## PROMPT
Keep only the lines that hold the string "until", filtering out the rest of the entries below.

## RECORDED INFORMATION
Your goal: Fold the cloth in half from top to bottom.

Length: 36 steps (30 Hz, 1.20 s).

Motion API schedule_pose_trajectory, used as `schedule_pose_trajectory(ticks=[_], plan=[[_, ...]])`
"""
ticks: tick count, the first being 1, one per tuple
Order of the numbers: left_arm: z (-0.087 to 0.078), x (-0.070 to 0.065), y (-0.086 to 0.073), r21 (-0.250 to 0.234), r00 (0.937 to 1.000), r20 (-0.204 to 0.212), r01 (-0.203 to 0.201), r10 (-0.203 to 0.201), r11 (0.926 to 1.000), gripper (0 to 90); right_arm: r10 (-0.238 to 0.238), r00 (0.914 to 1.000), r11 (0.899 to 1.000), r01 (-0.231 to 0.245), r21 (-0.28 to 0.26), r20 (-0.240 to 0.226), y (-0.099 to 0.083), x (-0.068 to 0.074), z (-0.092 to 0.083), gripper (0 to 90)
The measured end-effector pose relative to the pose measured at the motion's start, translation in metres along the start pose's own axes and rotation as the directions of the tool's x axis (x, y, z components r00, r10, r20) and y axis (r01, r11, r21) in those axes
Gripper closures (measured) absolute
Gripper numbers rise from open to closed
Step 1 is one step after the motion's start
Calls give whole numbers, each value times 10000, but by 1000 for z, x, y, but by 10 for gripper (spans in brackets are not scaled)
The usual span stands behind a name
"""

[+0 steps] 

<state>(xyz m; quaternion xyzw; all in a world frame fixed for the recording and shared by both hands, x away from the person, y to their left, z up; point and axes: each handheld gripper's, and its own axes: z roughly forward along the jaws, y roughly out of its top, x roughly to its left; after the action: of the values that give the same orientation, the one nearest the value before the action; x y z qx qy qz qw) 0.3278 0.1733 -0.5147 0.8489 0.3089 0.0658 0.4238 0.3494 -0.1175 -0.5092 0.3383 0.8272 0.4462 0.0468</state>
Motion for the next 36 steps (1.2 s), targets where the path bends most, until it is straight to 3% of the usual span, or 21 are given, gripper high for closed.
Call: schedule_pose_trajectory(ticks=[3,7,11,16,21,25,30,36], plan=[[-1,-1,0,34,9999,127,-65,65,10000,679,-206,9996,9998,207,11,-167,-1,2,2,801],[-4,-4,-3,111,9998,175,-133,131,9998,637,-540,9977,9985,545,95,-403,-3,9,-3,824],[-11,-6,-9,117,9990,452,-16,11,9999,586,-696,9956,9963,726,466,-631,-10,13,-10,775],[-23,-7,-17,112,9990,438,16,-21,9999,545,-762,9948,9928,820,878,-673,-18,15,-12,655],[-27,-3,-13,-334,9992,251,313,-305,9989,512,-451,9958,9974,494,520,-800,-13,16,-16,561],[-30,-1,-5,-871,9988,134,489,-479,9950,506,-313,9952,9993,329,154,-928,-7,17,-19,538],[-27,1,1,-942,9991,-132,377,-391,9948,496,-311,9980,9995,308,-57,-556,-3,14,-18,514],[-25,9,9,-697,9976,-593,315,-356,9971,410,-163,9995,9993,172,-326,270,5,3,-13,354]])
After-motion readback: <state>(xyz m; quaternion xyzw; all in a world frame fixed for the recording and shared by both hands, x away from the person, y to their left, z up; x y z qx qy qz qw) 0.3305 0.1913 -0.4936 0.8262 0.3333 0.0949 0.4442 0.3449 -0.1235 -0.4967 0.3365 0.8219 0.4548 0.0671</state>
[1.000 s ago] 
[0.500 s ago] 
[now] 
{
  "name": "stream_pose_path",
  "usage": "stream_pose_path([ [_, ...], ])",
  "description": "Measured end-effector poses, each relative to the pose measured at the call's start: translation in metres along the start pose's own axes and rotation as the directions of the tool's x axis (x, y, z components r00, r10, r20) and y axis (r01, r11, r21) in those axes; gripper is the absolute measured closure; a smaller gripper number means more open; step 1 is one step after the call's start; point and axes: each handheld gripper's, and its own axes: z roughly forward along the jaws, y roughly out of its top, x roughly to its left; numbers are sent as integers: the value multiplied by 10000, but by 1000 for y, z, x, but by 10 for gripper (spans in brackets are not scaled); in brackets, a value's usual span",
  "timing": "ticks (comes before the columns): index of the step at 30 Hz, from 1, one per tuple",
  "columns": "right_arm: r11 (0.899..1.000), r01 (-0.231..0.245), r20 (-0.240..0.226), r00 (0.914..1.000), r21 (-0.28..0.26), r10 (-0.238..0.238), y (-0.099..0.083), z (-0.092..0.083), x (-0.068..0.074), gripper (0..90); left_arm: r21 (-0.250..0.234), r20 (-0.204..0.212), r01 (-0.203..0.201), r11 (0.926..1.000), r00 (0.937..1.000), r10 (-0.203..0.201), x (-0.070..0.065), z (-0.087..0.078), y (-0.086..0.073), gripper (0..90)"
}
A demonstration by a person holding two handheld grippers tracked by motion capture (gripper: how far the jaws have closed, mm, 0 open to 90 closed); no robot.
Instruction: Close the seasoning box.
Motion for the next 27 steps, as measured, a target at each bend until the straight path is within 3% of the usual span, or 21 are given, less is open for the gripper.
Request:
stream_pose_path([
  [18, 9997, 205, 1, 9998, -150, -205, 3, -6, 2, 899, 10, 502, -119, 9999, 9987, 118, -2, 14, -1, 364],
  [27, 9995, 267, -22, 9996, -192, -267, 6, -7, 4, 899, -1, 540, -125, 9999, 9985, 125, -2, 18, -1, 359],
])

## RESULT OF THIS TASK
Motion for the next 36 steps (1.2 s), targets where the path bends most, until it is straight to 3% of the usual span, or 21 are given, gripper high for closed.
Motion for the next 27 steps, as measured, a target at each bend until the straight path is within 3% of the usual span, or 21 are given, less is open for the gripper.

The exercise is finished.